Using Tarql to Convert Excel Spreadsheets to RDF
Over the years, I've worked on a number of semantics projects. While some of them involved pulling data from relational databases, one thing that seemed to emerge was that a significant proportion of the metadata within an organization - the operational data that controls everything from movie production to publications to describing businesses - ultimately ended up residing in spreadsheets, specifically, Excel spreadsheets.
In a way this makes sense. Semantic data is data about other data, and is usually collected not in databases running applications but in spreadsheets running models. It's often much easier to open up a spreadsheet, create several tables, then package it and send it to someone else for review or additional processing, whereas most data contained within databases usually tends to be more transactional in nature.
There have been, over the years, a number of different tools for pulling information from spreadsheets, however, they typically require a fair amount of upfront activity. Tarql (Tables for SPARQL) is a Java based command-line tool that converts CSVs of various sorts (comma-separated, tab-separated, pipe-separated, with or without fields) into SPARQL variables that can then be used to either query the spreadsheet or to generate (via SPARQL CONSTRUCT statements) triplets or Turtle files. The latter can then be uploaded into a triple store for more sophisticated processing or querying.
Before digging deeper into how to work with tarql, it is worth identifying what it doesn't do. Tarql is actually built using the Jena toolkit (ARQ), which means that it has many of the same capabilities and limitations that the Jena/Fuseki2 RDF server has, and can be extended in the same way that ARQ can (see https://jena.apache.org/documentation/query/library-function.html for details about the ARQ extension library). Most of these functions are available in SPARQL 1.1.
However, there's no way to persist content back into the CSV from tarql, the CSV file is a static store.

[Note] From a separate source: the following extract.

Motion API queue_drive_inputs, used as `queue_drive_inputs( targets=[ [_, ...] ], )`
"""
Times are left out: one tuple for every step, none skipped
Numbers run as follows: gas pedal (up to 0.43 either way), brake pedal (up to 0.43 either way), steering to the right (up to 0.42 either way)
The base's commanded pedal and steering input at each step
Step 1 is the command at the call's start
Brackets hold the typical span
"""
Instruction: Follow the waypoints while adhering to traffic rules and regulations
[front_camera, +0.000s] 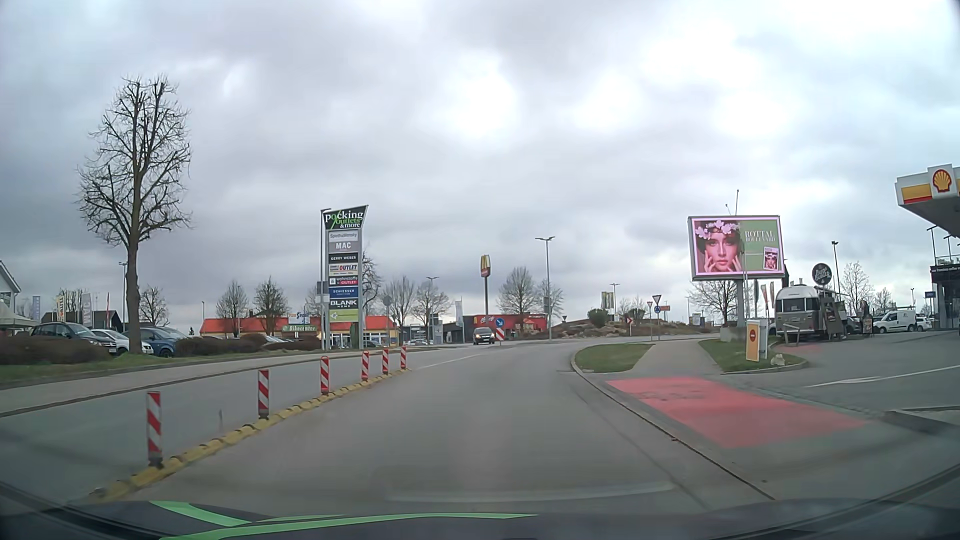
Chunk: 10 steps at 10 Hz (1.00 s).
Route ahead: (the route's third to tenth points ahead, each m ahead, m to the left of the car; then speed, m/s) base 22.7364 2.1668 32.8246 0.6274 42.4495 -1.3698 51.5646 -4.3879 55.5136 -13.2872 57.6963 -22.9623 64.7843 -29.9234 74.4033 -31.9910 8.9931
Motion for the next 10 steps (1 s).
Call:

This isn't a huge limitation - Jena can generate a CSV from a SELECT statement, which actually makes tarql act more like XSLT - a transformer tool in a pipeline. Additionally while tarql can do some deduping of redundant triples, it has to be called out explicitly.
Installing tarql
You can get tarql on github at https://github.com/tarql/tarql (which also includes links to the tarql documentation).
I used chocolatey as my package manager on Windows, though you can use homebrow on Linus or IOS to do much the same thing. Because tarql is a Java-based application, you need to also install the java-jdk and maven to build it. Navigate to where you want to install tarql, then retrieve the environments:
> choco install jdk8 > choco install maven > gh repo clone tarql/tarql > cd tarql/target > mvn package appassembler:assemble mvn package appassembler:assemble
Once this is done, add the path (/target/appassembler/bin/) of the bin file to your environment's PATH variable, then refresh the shell terminal to pick up the changes. This will make tarql available as a direct command from the command-line anywhere.
Querying with tarql
I'm the community editor for https://datasciencecentral.com, which means, among other things, that I produce a newsletter every week of the top data science stories submitted by contributors from across the data science community. Building the newsletter each week involved copying and pasting hyperlink content into am HTML form, an especially time-consuming operation. We had been tracking the articles we'd put into previous newsletters going back to the previous two editors for almost ten years in an Excel spreadsheet, and I had modified that spreadsheet to build out lists of articles, authors, and related metadata, with nearly 6,000 entries. This seemed like a good candidate for tarql.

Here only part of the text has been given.